Entries supplied:

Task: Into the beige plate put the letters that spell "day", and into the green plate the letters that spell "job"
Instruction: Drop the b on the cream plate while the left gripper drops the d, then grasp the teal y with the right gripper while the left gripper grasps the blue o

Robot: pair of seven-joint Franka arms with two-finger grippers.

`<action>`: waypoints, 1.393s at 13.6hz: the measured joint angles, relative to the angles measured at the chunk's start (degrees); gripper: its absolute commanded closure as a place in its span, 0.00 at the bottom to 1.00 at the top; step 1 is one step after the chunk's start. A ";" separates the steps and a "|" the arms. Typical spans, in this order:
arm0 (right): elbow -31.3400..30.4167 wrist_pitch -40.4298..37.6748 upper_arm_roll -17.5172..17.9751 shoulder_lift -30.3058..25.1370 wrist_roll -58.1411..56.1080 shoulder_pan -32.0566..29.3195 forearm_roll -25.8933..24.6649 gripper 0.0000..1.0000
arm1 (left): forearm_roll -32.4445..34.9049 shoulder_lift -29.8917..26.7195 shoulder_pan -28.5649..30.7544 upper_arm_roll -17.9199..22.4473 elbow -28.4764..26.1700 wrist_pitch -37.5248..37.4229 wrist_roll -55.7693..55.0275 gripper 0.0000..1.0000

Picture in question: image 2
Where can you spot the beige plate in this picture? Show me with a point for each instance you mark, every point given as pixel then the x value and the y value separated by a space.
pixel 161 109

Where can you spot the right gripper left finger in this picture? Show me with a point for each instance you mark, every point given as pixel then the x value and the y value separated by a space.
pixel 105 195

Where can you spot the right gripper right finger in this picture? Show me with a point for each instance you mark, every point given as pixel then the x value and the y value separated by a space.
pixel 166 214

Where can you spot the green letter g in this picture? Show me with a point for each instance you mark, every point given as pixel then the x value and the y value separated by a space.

What to do:
Each record should be returned precisely as written.

The completed task:
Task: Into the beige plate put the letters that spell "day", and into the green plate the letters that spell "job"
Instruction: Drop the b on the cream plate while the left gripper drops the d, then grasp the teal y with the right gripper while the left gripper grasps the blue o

Robot: pair of seven-joint Franka arms with two-finger grippers.

`<action>`: waypoints, 1.393s at 13.6hz: the measured joint angles, relative to the angles measured at the chunk's start (degrees); gripper: its absolute commanded closure as a place in its span, 0.00 at the bottom to 1.00 at the top; step 1 is one step after the chunk's start. A ";" separates the steps and a "|" the arms. Typical spans, in this order:
arm0 (right): elbow -31.3400..30.4167 wrist_pitch -40.4298..37.6748 upper_arm_roll -17.5172..17.9751 shoulder_lift -30.3058..25.1370 wrist_roll -58.1411..56.1080 shoulder_pan -32.0566..29.3195 forearm_roll -25.8933..24.6649 gripper 0.0000..1.0000
arm1 (left): forearm_roll -32.4445..34.9049 shoulder_lift -29.8917..26.7195 shoulder_pan -28.5649..30.7544 upper_arm_roll -17.9199..22.4473 elbow -28.4764..26.1700 wrist_pitch -37.5248..37.4229 wrist_roll -55.7693..55.0275 gripper 0.0000..1.0000

Picture in question: image 2
Where can you spot the beige plate in this picture? Show me with a point for each instance you mark, every point given as pixel then the x value and the y value separated by a space.
pixel 161 109

Where can you spot the right gripper left finger in this picture? Show me with a point for each instance you mark, every point given as pixel then the x value and the y value separated by a space.
pixel 105 195

Where can you spot the right gripper right finger in this picture? Show me with a point for each instance you mark, every point given as pixel then the x value and the y value separated by a space.
pixel 166 214

Where can you spot the green letter g in this picture? Show me with a point for each instance you mark, every point given as pixel then the x value and the y value separated by a space.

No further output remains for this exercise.